Task
Copy out exactly the lines from the start of the data to the line containing "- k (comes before". Include both.

** Opening Data below block **

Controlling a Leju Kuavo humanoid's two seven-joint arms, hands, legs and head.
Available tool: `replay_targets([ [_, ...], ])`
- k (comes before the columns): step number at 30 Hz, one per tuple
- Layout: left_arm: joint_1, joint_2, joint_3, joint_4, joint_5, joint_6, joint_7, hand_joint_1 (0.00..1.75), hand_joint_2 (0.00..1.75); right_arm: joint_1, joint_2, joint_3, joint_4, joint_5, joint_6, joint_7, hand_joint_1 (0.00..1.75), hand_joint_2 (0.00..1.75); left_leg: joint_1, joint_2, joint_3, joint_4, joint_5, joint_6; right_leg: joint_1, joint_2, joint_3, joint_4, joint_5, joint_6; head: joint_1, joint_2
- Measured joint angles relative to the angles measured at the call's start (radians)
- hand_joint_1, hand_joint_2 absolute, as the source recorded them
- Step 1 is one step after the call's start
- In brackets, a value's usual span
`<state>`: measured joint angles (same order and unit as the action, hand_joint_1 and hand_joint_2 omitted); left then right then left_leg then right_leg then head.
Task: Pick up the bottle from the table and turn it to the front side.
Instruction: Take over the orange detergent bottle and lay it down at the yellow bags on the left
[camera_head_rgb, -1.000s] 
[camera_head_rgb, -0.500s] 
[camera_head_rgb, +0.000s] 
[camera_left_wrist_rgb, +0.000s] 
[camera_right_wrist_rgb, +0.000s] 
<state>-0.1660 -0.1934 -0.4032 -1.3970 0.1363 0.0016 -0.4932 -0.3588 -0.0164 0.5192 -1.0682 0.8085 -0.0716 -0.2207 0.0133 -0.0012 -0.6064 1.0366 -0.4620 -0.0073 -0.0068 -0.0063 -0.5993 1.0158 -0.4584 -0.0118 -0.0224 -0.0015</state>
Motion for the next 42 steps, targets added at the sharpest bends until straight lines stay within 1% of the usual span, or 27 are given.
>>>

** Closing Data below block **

Written answer
Controlling a Leju Kuavo humanoid's two seven-joint arms, hands, legs and head.
Available tool: `replay_targets([ [_, ...], ])`
- k (comes before the columns): step number at 30 Hz, one per tuple

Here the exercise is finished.